"Ümitvar olunuz, şu istikbal inkılâbı içinde en yüksek gür sada İslâm'ın sadası olacaktır."

Piyasalar

Abdurrahman Nursi’nin kabrini ziyaret ettik

Osman ZENGİN
24 Ekim 2022, Pazartesi
Allah’a şükür, Ankara’ya her gelişimizde, hayırlı bir işle karşılaşıyoruz.

Üstad Bediüzzaman Said Nursî Hazretlerinin talebelerinden bazılarının Ankara’daki kabristanlarda defnedildiğini biliyorduk. Bunları da, Ankara’nın en eski mezarlığı olan, Gülveren semtindeki “Cebeci Asrî Mezarlığında” tahmin ediyorduk. Fakat, Üstadın “yeğeni, talebesi, mânevî evlâdı” Abdurrahman Nursî’nin, tam nerede olduğu bilinmiyordu. Ama öyle olmasına rağmen, malûmatı olanlara sorduğumuzda, esas ismi “Zülfazl” olan ve bu köyde doğan Hacı Bayram-ı Velî’den ismini alan (faziletli zat mânâsında); daha sonra da M. Kemal’in, ismini mânâsız bir şey olan “Solfasol” ile değiştirdiği, şimdilerde mahalle olan, Çubuk Barajı yolundaki o mahallede olduğu söyleniyordu. Biz de, bunu tâkib ediyorduk. Nihayet, bu yaz mevsiminde yeri tesbit edilerek, mezarının dahi yapıldığını da öğrenince, eski talebelik zamanı arkadaşlarımızla konuşup, “Beraber gidelim” demiştik. Bu son gelişimizde, arkadaşlarımızı aradık. Hastalık vs. gibi mazeretleri olduğundan, bana iştirak edemediler. Ama ben de, her zamanın fedakârı, Ankara’nın hizmet kahramanı “Mehmed Yılık” kardeşimi aradım, Cum’a namazı sonrası Bayram Yüksel ağabeyin 27 dershanesinde, Ömer Tuncay ağabeyin sohbetinde buluşmayı kararlaştırdık.

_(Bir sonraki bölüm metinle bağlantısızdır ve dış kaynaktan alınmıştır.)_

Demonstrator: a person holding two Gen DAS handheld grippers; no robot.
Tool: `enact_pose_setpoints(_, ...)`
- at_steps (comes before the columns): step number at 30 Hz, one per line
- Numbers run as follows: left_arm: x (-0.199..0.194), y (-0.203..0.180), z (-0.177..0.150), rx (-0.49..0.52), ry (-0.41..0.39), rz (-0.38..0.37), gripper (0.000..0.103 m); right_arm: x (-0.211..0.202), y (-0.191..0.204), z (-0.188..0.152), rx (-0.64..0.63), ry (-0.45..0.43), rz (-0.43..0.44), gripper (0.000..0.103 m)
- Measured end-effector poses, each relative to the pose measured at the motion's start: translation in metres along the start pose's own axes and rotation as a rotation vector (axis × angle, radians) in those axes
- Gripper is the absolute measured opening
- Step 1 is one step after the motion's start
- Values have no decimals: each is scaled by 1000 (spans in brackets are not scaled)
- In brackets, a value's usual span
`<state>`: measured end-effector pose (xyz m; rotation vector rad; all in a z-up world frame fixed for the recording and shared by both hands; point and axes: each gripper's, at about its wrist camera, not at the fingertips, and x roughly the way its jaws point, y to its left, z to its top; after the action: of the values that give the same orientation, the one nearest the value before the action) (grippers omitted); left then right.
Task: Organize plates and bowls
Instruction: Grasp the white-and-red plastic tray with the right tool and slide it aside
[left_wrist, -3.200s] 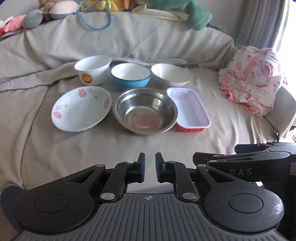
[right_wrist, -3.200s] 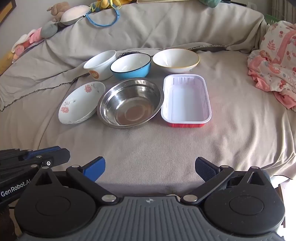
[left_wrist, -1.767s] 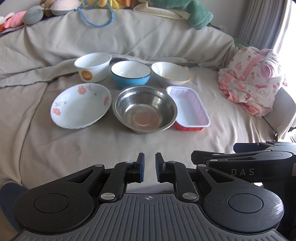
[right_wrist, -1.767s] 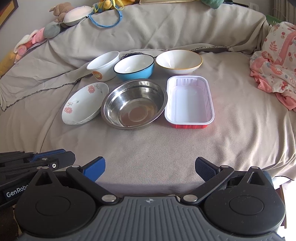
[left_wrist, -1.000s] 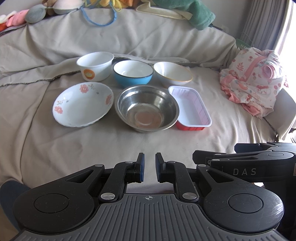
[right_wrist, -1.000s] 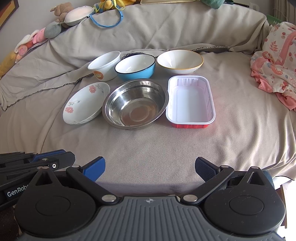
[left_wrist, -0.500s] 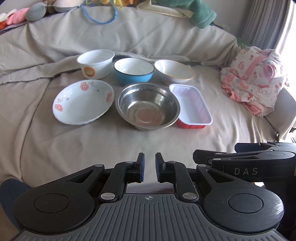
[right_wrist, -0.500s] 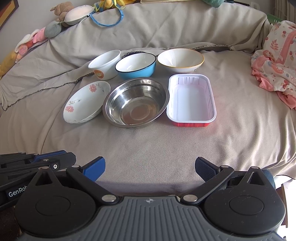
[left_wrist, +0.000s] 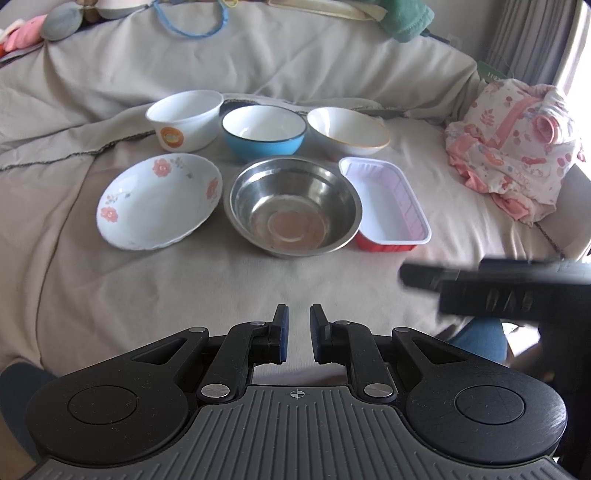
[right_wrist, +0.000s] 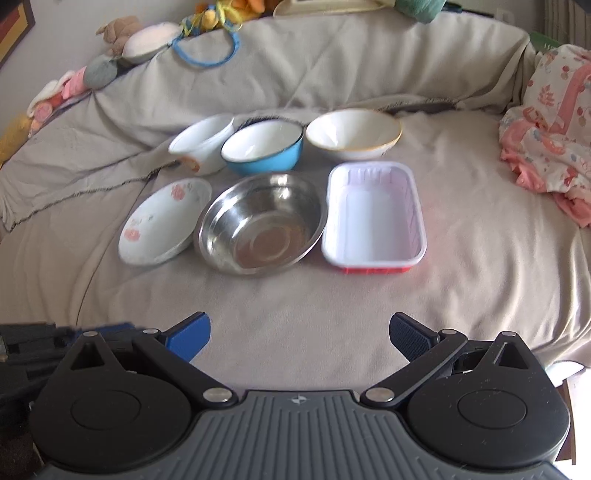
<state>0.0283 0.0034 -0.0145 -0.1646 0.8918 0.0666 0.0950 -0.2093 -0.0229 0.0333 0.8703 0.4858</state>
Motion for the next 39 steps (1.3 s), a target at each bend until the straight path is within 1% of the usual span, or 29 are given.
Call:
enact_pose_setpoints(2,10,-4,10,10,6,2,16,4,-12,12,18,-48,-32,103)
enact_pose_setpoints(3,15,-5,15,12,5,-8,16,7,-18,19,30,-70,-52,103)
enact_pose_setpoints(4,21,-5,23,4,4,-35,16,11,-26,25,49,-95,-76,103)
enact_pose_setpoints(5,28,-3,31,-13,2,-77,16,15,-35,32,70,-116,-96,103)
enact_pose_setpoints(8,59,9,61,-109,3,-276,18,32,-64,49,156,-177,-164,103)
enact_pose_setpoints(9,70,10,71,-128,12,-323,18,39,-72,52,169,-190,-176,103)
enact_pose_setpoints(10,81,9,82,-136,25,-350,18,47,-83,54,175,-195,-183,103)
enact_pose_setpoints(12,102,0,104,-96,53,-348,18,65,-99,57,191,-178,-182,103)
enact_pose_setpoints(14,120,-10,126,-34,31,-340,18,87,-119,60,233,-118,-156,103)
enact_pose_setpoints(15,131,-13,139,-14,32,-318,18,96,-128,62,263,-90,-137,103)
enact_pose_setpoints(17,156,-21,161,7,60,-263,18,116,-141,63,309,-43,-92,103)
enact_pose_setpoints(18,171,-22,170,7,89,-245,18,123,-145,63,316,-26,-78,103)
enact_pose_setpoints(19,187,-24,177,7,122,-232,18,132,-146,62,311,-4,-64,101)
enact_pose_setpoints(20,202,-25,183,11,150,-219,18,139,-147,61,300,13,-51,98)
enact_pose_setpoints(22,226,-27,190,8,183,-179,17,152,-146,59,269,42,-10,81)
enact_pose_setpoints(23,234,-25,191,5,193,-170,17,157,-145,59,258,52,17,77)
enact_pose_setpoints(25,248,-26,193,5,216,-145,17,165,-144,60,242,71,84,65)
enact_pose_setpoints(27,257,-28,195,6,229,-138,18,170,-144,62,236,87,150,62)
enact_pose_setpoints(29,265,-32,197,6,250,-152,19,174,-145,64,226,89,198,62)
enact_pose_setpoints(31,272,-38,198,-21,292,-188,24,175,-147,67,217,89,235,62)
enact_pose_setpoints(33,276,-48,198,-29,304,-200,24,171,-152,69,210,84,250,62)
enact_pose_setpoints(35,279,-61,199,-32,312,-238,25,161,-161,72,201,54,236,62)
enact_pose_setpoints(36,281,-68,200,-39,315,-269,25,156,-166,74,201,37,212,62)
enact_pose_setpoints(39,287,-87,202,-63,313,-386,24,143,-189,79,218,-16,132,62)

Bu bereketli Cum’a gününde, namazdan evvel, rahmetli annem ve akrabalarımın, Cebeci Asrî Mezarlığındaki kabirlerini ziyâret ettim. Cum’a namazını Hacı Bayram-ı Velî Hazretlerinin camiinde kılıp, 27’deki sohbete geçtim. Orada Mehmed kardeşle buluştuk. Diğer arkadaşlara da niyetimizi söyledik ve gelmek isterlerse götürebileceğimizi ifade ettik. Sadece “Nabi Turak” kardeşimiz bize iştirak etti.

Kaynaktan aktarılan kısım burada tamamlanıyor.